** Opening Records for the task block **

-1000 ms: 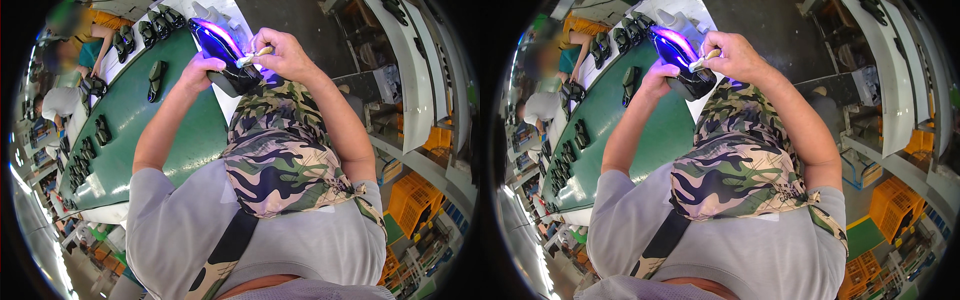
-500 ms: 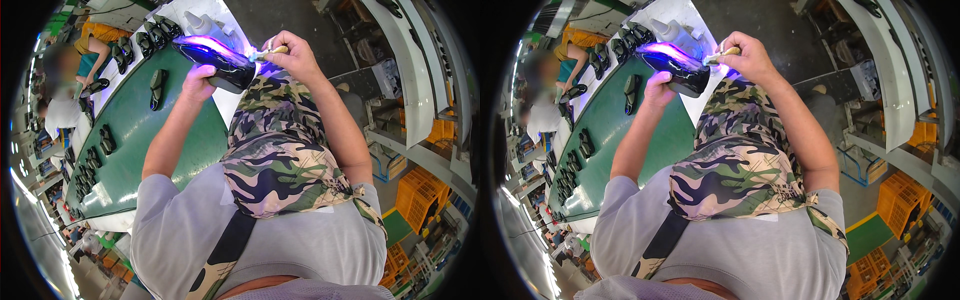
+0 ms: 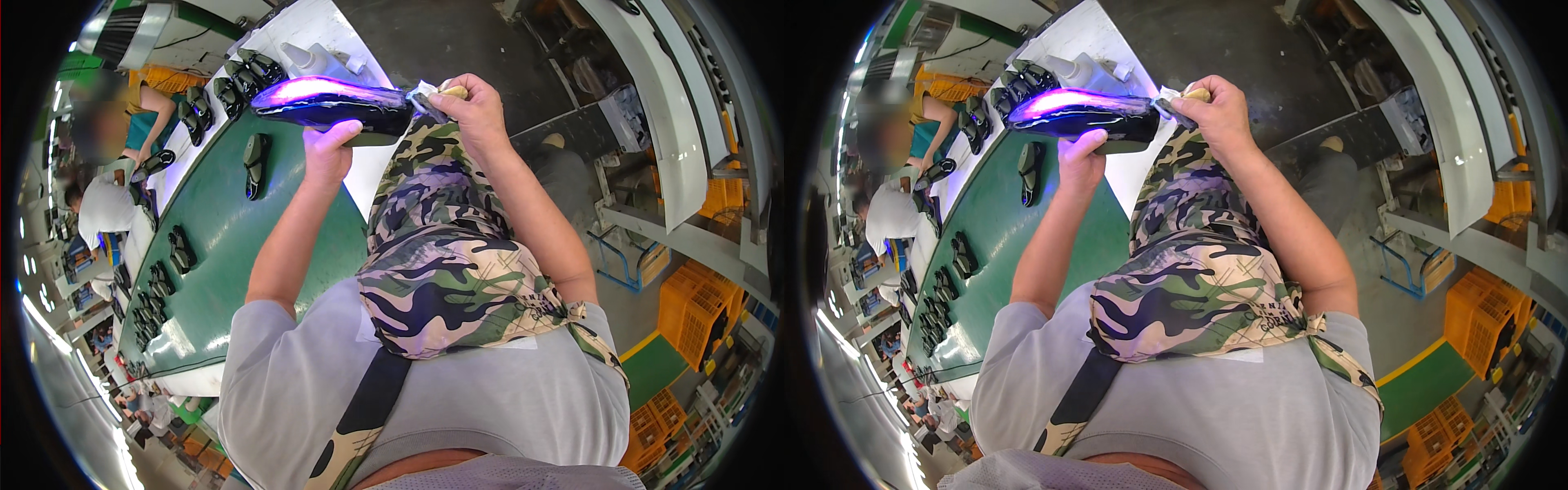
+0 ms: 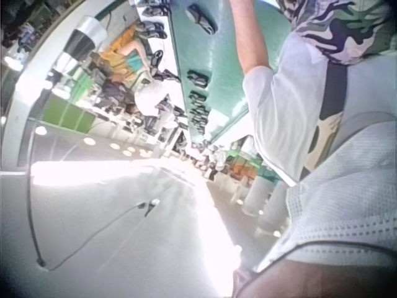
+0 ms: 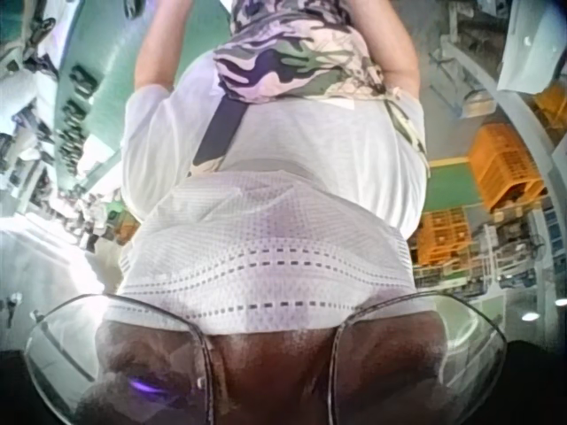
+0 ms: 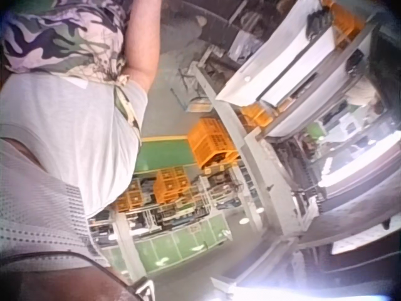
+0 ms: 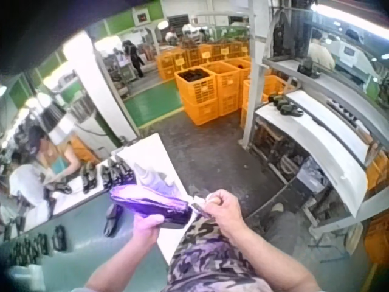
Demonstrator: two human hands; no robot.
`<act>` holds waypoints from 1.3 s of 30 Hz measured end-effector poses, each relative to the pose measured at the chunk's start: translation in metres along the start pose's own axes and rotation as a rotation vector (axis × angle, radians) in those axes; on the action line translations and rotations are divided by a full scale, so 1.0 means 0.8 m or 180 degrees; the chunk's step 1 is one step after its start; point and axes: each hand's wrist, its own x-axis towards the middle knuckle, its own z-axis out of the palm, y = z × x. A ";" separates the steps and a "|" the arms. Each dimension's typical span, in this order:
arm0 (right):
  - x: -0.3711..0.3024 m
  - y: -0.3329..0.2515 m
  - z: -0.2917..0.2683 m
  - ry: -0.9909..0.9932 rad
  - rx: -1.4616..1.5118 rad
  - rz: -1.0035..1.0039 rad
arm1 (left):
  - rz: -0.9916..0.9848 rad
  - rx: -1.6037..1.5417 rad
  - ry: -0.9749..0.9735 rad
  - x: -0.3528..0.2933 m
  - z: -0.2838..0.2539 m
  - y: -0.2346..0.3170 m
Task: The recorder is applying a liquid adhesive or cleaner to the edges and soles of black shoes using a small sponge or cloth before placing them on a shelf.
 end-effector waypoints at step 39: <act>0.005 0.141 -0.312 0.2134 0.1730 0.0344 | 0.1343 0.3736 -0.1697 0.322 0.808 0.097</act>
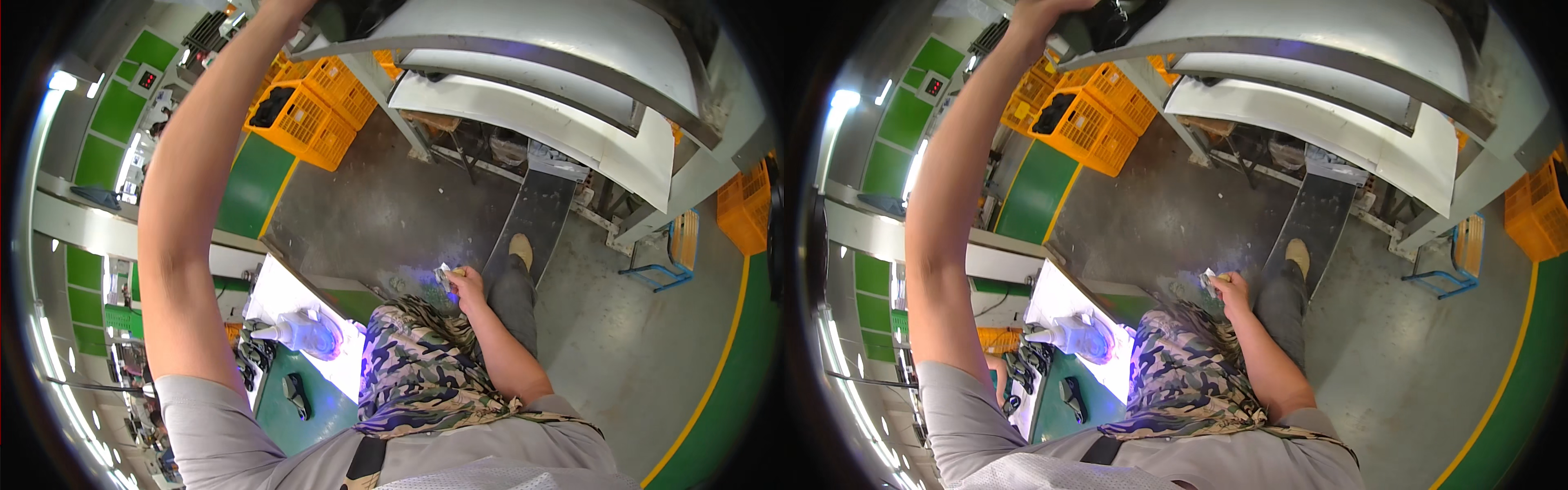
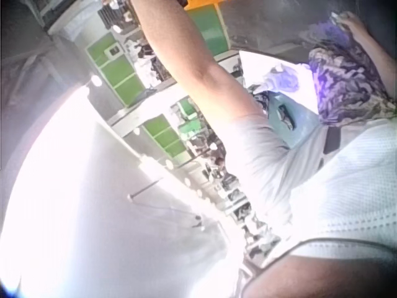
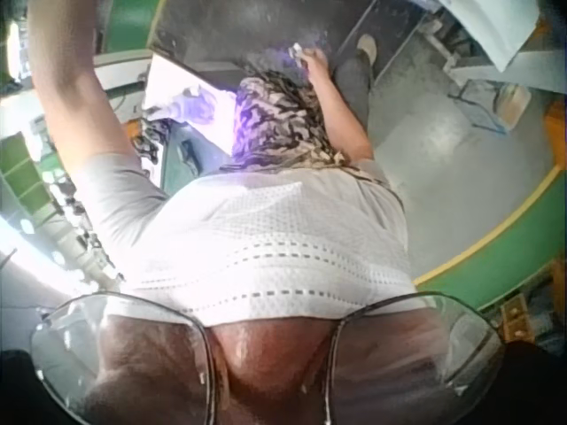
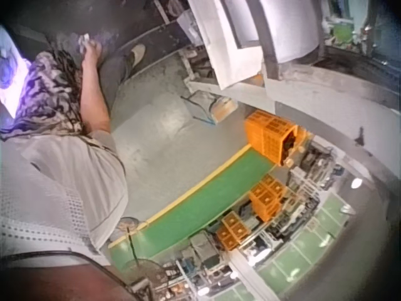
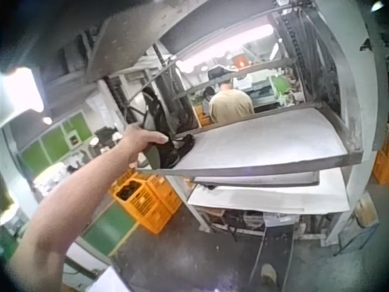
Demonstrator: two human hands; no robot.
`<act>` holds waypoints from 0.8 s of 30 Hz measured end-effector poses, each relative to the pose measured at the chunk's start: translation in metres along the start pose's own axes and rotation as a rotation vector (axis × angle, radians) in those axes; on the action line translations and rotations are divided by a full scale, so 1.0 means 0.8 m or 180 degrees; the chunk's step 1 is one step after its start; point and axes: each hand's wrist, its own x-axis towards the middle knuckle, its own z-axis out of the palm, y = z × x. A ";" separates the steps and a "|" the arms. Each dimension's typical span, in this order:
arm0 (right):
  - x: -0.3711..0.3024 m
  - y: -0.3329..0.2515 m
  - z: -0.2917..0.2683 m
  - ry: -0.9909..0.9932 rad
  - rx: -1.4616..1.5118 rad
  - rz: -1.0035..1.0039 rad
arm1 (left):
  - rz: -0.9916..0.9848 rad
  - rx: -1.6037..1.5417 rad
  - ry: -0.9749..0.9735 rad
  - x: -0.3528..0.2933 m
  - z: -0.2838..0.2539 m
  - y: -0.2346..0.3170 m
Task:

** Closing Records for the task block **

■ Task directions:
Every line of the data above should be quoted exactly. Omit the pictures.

■ Exercise response:
-1000 ms: 
-500 ms: 
+0 ms: 
+0 ms: 
+0 ms: 
+0 ms: 
+0 ms: 
Demonstrator: two human hands; no robot.
`<act>` holds waypoints from 1.3 s of 30 Hz measured end-effector poses, each relative to the pose measured at the chunk's start: translation in metres along the start pose's own axes and rotation as a rotation vector (axis × angle, radians) in those axes; on the action line translations and rotations are divided by a full scale, so 1.0 means 0.8 m or 180 degrees; the chunk's step 1 is one step after its start; point and axes: each hand's wrist, its own x-axis towards the middle knuckle, its own z-axis out of the palm, y = z × x. A ";" separates the steps and a "|" the arms. Each dimension's typical span, in this order:
arm0 (right):
  - x: -0.3711..0.3024 m
  - y: -0.3329..0.2515 m
  - z: -0.2917..0.2683 m
  - ry: -0.9909..0.9932 rad
  - rx: -1.4616..1.5118 rad
  - rz: -1.0035..1.0039 rad
arm1 (left):
  - rz: -0.9916..0.9848 rad
  - rx: -1.6037..1.5417 rad
  - ry: -0.9749..0.9735 rad
  - x: -0.3528..0.2933 m
  - z: -0.2838..0.2539 m
  - y: -0.2346..0.3170 m
Task: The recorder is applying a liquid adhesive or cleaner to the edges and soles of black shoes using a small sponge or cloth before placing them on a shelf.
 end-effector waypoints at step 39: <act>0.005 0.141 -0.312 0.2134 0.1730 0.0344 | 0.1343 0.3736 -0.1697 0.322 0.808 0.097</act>
Demonstrator: two human hands; no robot.
`<act>` holds waypoints from 0.8 s of 30 Hz measured end-effector poses, each relative to the pose measured at the chunk's start: translation in metres along the start pose's own axes and rotation as a rotation vector (axis × angle, radians) in those axes; on the action line translations and rotations are divided by a full scale, so 1.0 means 0.8 m or 180 degrees; the chunk's step 1 is one step after its start; point and axes: each hand's wrist, its own x-axis towards the middle knuckle, its own z-axis out of the palm, y = z × x. A ";" separates the steps and a "|" the arms. Each dimension's typical span, in this order:
arm0 (right):
  - x: -0.3711..0.3024 m
  - y: -0.3329..0.2515 m
  - z: -0.2917..0.2683 m
  - ry: -0.9909..0.9932 rad
  - rx: -1.4616..1.5118 rad
  - rz: -1.0035..1.0039 rad
arm1 (left):
  - rz: -0.9916..0.9848 rad
  - rx: -1.6037..1.5417 rad
  - ry: -0.9749..0.9735 rad
  - x: -0.3528..0.2933 m
  - z: -0.2838..0.2539 m
  - y: -0.2346..0.3170 m
Task:

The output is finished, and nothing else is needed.